The other part of my "Plan" (which is certainly subject to change - if you wish) was to have each person use one gear configuration.  It appears each of these was done with the same gear ratios.  To keep it simple, if you WANT to, show all the things that can be done, without changing those gears.

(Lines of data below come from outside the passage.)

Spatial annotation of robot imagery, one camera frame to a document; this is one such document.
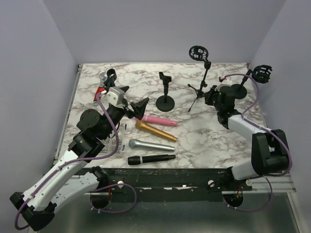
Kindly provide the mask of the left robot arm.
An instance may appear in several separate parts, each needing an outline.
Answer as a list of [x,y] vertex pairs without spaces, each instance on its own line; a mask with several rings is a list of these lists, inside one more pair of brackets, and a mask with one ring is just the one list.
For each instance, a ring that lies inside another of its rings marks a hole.
[[102,141],[111,133],[117,132],[116,125],[123,117],[143,118],[149,98],[137,103],[128,103],[124,97],[128,89],[128,86],[113,86],[106,87],[98,93],[98,104],[103,106],[101,101],[105,100],[108,108],[102,107],[102,113],[95,109],[85,110],[77,123],[79,132],[57,163],[32,187],[11,195],[10,201],[17,209],[17,230],[42,230],[50,224],[56,212],[72,198],[92,190],[102,192],[107,188],[108,180],[99,167],[89,173],[80,184],[67,182],[92,160],[105,159],[116,153],[116,150],[113,150],[108,155],[99,156],[104,148]]

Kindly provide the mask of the pink microphone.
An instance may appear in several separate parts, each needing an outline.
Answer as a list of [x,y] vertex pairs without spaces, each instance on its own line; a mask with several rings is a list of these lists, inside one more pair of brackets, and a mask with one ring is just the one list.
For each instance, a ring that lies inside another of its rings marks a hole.
[[170,119],[164,119],[160,117],[155,117],[151,115],[144,115],[141,119],[144,122],[158,124],[158,125],[164,125],[164,126],[174,126],[176,127],[178,123],[176,121],[170,120]]

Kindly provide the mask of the gold microphone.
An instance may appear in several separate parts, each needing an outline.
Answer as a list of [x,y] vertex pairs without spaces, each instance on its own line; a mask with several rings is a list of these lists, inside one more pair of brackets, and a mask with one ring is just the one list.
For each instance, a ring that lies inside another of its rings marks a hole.
[[148,133],[151,133],[155,136],[158,136],[160,138],[163,138],[165,140],[168,140],[168,141],[172,141],[172,142],[176,142],[177,141],[177,137],[169,134],[169,133],[166,133],[160,129],[157,129],[153,126],[150,126],[149,124],[143,122],[143,121],[140,121],[138,120],[136,123],[135,123],[135,127],[139,130],[142,130],[142,131],[145,131],[145,132],[148,132]]

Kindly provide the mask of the black clamp microphone stand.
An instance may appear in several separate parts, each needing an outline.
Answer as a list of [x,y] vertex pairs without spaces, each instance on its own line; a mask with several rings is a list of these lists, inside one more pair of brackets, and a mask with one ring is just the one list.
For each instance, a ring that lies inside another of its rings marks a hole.
[[107,88],[116,86],[115,85],[115,80],[117,79],[117,75],[116,75],[115,69],[113,69],[113,68],[109,69],[107,71],[106,75],[107,75],[107,79],[104,82],[105,86]]

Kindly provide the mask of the black handheld microphone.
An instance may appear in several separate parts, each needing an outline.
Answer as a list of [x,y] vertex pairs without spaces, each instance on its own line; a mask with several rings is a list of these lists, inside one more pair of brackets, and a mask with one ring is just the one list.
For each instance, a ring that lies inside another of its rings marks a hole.
[[131,156],[127,158],[127,163],[130,166],[136,166],[144,163],[163,162],[175,159],[175,155],[162,154],[162,155],[150,155],[150,156]]

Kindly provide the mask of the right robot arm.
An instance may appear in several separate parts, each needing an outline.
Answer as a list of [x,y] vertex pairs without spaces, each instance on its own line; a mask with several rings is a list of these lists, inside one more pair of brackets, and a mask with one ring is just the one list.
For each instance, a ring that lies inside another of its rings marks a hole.
[[291,167],[290,153],[284,131],[257,125],[235,109],[236,95],[231,86],[214,85],[204,94],[205,104],[213,106],[218,122],[251,142],[251,159],[229,169],[224,186],[235,190],[241,180],[258,176],[276,176]]

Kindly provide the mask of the silver grey microphone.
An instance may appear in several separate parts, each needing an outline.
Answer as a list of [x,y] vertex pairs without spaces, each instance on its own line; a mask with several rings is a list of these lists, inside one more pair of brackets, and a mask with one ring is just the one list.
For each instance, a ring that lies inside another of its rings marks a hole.
[[132,149],[175,151],[175,147],[172,147],[169,145],[145,142],[145,141],[140,141],[138,139],[130,139],[128,145]]

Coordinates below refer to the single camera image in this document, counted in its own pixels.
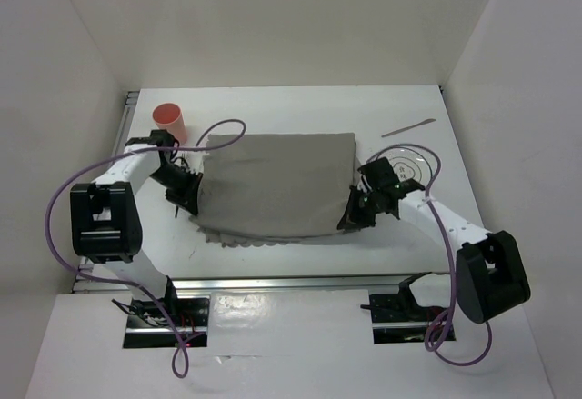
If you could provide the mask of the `grey cloth placemat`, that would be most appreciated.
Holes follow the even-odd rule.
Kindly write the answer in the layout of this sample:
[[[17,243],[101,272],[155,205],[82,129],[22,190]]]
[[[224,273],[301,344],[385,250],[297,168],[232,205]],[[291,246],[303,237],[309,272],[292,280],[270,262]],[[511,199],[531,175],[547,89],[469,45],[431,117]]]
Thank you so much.
[[[209,243],[260,246],[339,234],[356,184],[354,133],[210,135],[193,222]]]

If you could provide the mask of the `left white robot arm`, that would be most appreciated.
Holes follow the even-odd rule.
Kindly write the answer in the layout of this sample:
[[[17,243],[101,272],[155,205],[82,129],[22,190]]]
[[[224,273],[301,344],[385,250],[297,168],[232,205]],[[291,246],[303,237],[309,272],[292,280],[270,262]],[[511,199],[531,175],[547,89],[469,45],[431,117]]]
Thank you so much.
[[[166,130],[132,138],[125,145],[128,157],[113,163],[93,182],[76,184],[70,190],[75,253],[113,273],[160,325],[175,322],[181,305],[172,280],[154,267],[142,248],[135,194],[151,178],[166,189],[169,203],[198,214],[202,175],[174,162],[178,144]]]

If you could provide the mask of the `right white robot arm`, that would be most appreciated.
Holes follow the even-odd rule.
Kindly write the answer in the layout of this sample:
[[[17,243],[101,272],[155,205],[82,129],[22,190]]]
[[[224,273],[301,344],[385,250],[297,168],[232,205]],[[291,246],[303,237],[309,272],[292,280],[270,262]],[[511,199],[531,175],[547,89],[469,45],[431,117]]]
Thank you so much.
[[[482,324],[527,302],[531,289],[517,241],[507,231],[492,233],[441,204],[431,195],[432,178],[422,185],[402,180],[385,157],[360,166],[337,229],[353,232],[391,214],[413,225],[453,257],[455,297],[464,315]]]

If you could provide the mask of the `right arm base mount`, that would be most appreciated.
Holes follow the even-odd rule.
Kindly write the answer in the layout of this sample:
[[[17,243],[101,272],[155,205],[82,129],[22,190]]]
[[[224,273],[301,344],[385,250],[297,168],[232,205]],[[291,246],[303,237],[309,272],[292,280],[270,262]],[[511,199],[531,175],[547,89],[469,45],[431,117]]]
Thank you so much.
[[[370,314],[374,344],[423,343],[427,328],[444,311],[420,306],[409,290],[371,294],[360,308]]]

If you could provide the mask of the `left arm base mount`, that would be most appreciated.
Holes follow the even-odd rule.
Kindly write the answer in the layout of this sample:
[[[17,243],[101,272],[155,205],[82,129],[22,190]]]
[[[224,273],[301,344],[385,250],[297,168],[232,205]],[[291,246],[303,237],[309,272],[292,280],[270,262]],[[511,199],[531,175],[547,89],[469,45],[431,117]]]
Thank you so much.
[[[111,302],[126,315],[124,349],[178,347],[174,330],[152,303],[142,303],[134,299],[130,303],[122,303],[116,299]],[[175,300],[169,316],[186,347],[207,347],[209,313],[209,295]]]

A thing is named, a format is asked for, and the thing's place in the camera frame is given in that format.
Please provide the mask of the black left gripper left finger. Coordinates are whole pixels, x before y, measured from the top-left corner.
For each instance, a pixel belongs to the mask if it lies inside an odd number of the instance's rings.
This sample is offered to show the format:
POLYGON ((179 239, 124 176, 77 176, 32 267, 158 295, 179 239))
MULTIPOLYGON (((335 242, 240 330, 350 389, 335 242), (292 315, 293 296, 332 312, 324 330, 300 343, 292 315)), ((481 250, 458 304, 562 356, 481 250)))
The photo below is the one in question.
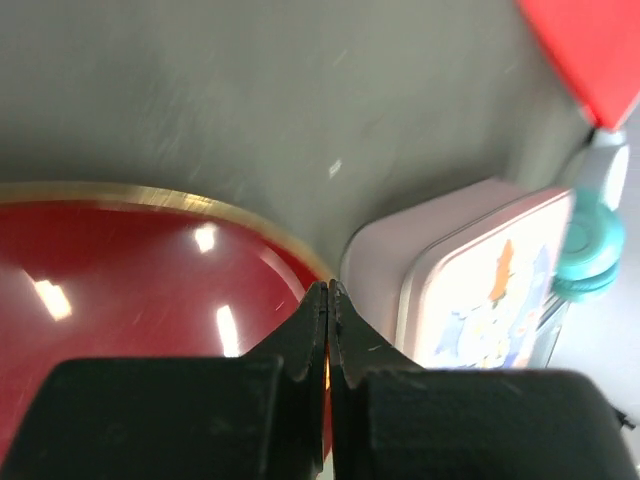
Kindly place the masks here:
POLYGON ((5 479, 313 479, 323 469, 328 287, 236 358, 68 360, 46 378, 5 479))

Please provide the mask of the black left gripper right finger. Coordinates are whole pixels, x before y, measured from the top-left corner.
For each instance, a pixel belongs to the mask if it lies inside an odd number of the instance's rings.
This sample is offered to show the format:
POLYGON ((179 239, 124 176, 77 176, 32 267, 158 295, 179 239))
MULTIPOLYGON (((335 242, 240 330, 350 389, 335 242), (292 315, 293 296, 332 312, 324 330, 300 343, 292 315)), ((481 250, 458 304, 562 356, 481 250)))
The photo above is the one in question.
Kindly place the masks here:
POLYGON ((339 479, 634 479, 618 414, 572 371, 426 369, 328 287, 339 479))

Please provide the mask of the cookie tin with paper cups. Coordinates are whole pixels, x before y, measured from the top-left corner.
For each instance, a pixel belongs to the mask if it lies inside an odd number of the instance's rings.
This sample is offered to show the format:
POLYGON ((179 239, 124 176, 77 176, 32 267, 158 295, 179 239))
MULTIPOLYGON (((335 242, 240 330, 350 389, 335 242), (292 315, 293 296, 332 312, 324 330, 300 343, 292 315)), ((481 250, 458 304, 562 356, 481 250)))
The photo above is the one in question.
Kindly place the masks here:
POLYGON ((528 193, 489 179, 361 228, 344 253, 340 279, 359 314, 394 347, 403 281, 431 243, 528 193))

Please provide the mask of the silver tin lid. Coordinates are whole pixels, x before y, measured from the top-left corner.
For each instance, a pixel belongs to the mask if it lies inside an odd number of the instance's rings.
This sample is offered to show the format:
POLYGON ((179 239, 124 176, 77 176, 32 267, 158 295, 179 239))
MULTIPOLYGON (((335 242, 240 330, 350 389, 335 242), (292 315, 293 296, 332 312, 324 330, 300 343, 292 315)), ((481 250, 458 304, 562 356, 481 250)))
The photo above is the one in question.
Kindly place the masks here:
POLYGON ((428 245, 401 288, 394 345, 431 369, 525 368, 574 204, 528 193, 428 245))

Of course, you CAN do anything you like, this is just meant as a friendly suggestion.  Hope you will write something, tho- it would make a great "starting point"!!


----------



## YoYoSpin (Dec 26, 2008)

Thanks everyone...I'll do my best to shoot a how-to and lessons learned video or two within the next week or so. The things I thought I'd concentrate on are tightening up the mechanics so cuts are as uniform as possible. Also might be helpful to discuss what burs I've been using as well as the glitter fill process.


----------



## elody21 (Dec 26, 2008)

Yo Yo I love the one with the sparkles! I do like anything that shines! Alice


----------



## altaciii (Dec 26, 2008)

Ed,  Those are some real nice pens.  How much time did each one take, with the set up and inlay fill.  Oh, by the way, congratulations on having it featured on the home page.  One of these days I wanna grow up and be like you guys.  Great Job!:wink::wink:


----------



## YoYoSpin (Dec 26, 2008)

I've got these glitter filled basket weave ones down to about an hour start to finish. Here's a couple more:


----------



## Darley (Dec 28, 2008)

I knew that some one will fill those carving made by the PW. As all way Ed very imaginative and nice work


----------



## wdcav1952 (Dec 28, 2008)

Damn Ed, those are great!!


----------



## SherryD (Dec 29, 2008)

Gotta luv that "bling"  Nice pens!!!!!!!!!!!!!!!


----------



## Druid (Dec 29, 2008)

Great looking pen's.  After reading a few posts by you guys who own a Pen Wizard and looking at the finished product, I caught the bug.  As I told the wife, I couldnt help myself!!!  So I went on line and bought one early last week, it's scheduled to arrive today :biggrin:

Jim


----------



## spiritwoodturner (Dec 29, 2008)

Ed, I met you a few months back at Front Range Woodturners when you demo'd the Rose Engine Lathe. Man, you have more toys than I do, and I have a few!!! These are really nice. I may have to mention to Andy we might need another Demo at FRW! 

As usual, it's your handle on doing them perfectly that impresses me. It's one thing to have all these toys, it's another to be Master of them.

You Sir, are Master of them.

Regards,
Dale


----------



## YoYoSpin (Dec 30, 2008)

I do have to admit that I often dream about this stuff. Having turning on the brain, combined with a large amount of spare (retired) time, means I get a lot of time in the shop - practice is the key to turning good stuff.

It’s really a privilege to be in this position and to have so many cyber friends to share with...thanks everyone.


----------



## Kaspar (Dec 30, 2008)

> Yellowheart with no-fill basket-weave:



I like this one best.  Very, very nice.


----------